I also worked a bit more with tryCatch, as Rwhois misbehaved in some fringe cases (whois_query(“google.es”) won’t work the way I want still now – I’ll have to look into that). Once again, I know exactly where to look in my code, thanks to the many functions defined, and once I fix it, the rest of the code will just benefit from it.

Another advantage, for RStudio users, is the ability to “compress” the function, so that the function code is hidden from your sight, making the rest of the code all the more readable.

Conclusions

Following some “Functional Programming” best practices, with a new MongoDB backend launched in a new container on my Home Lab Server (I’ll talk about making all things Docker persistent across reboot in a later post), and actually reading in “real world” DNS queries data and adding relevant context to them.

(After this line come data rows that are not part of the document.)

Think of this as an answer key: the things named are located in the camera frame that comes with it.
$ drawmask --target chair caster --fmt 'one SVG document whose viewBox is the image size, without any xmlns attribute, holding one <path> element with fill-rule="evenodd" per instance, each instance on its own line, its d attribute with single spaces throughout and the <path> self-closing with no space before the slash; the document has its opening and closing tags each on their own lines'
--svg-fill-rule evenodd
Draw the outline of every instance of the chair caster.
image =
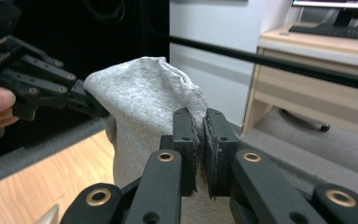
<svg viewBox="0 0 358 224">
<path fill-rule="evenodd" d="M 321 130 L 321 132 L 326 133 L 327 131 L 330 130 L 330 125 L 328 125 L 328 124 L 322 125 L 320 130 Z"/>
</svg>

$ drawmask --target folded cloth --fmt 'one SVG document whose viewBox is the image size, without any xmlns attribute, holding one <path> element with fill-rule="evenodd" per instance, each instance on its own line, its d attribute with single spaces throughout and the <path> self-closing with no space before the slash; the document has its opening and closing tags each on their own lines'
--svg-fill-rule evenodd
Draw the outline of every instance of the folded cloth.
<svg viewBox="0 0 358 224">
<path fill-rule="evenodd" d="M 142 175 L 160 137 L 172 134 L 175 110 L 187 107 L 196 133 L 203 133 L 207 103 L 200 88 L 164 58 L 106 68 L 88 76 L 84 87 L 110 112 L 103 125 L 115 148 L 114 179 L 120 188 Z M 182 223 L 234 223 L 228 199 L 209 198 L 203 172 L 197 173 L 197 188 L 182 200 Z"/>
</svg>

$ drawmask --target keyboard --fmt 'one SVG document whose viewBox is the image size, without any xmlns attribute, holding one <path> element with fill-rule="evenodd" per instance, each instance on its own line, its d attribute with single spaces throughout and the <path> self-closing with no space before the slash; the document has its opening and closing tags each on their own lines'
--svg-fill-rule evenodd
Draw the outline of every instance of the keyboard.
<svg viewBox="0 0 358 224">
<path fill-rule="evenodd" d="M 330 24 L 319 24 L 315 27 L 294 25 L 289 29 L 289 32 L 358 39 L 358 27 L 334 26 Z"/>
</svg>

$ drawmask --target wooden surface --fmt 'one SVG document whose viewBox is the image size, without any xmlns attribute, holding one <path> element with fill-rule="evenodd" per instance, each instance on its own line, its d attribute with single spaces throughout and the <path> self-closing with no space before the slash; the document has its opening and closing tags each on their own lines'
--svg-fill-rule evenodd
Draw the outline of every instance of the wooden surface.
<svg viewBox="0 0 358 224">
<path fill-rule="evenodd" d="M 0 181 L 0 223 L 35 223 L 54 204 L 60 219 L 77 194 L 113 183 L 114 149 L 105 132 L 77 143 Z"/>
<path fill-rule="evenodd" d="M 261 35 L 258 53 L 358 76 L 358 40 L 287 35 L 289 27 Z M 272 105 L 358 133 L 357 89 L 257 65 L 242 133 L 247 134 Z"/>
</svg>

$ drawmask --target monitor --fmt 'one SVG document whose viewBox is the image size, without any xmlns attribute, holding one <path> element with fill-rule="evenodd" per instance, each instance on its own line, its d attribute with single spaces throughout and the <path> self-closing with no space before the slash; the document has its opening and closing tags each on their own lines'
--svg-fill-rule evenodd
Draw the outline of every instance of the monitor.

Not bad for a (long) afternoon of (spare time) dedication.

Future efforts might include:

making things work as streams (so that I don’t load from scratch every time, and instead I load data as it shows up maybe)
Putting all the DNS data parsing and wrangling things in a Plumber container (without RStudio, lighter version)
Mixing in the Replies data (with all the IPs and CNAMES and stuff), and maybe the countries through our past exercise of GeoIP
Maybe some Machine Learning would be good (maybe some clustering to see if there is something to see, some structure, etc…). That might then in turn include:
- Features Synthesis (i.e. we have dates, we could get frequencies of domain calls per hour of the day, maybe lengths of domain names, maybe frequencies for countries associated to domain names, the domain age that we already have, and maybe crazy ideas like frequencies of letters in the domain names (domains with many x & y’s might get clustered differently from those with more usual letters?)).
- Note: Clustering is meant for that, NOT for classification…
- Then Features reduction through PCA, using best practices where applicable (Z-Score…)
- But we have the “clients” (Mac, mobile phone, Windows Laptop…) as potential categories for a supervised classifier, maybe using TF-IDF on domains names requested per device, see if we are able to train a Random Forest or a simple NNet to classify the type of the requesting machine based on what domains it asks about (doesn’t sound too crazy upfront…)
- Maybe we can mix the results from the clustering and some supervised algorithm to pinpoint unwanted queries (that would be ideal, but I won’t hold my breath on this one)
Putting it all in different containers and getting things together into a nice “DNS logs Monitoring Dashboard” in Shiny

Plenty can still be done with the simple logs of DNS requests… Not to mention that we could correlate those with the Netflow data we are also collecting on the server…

Plenty can be done, but I only have so much spare time. (Actually I have more obligations I’ll need to attend to, so I might not be able to publish new stuff for a few weeks – sorry for that :S).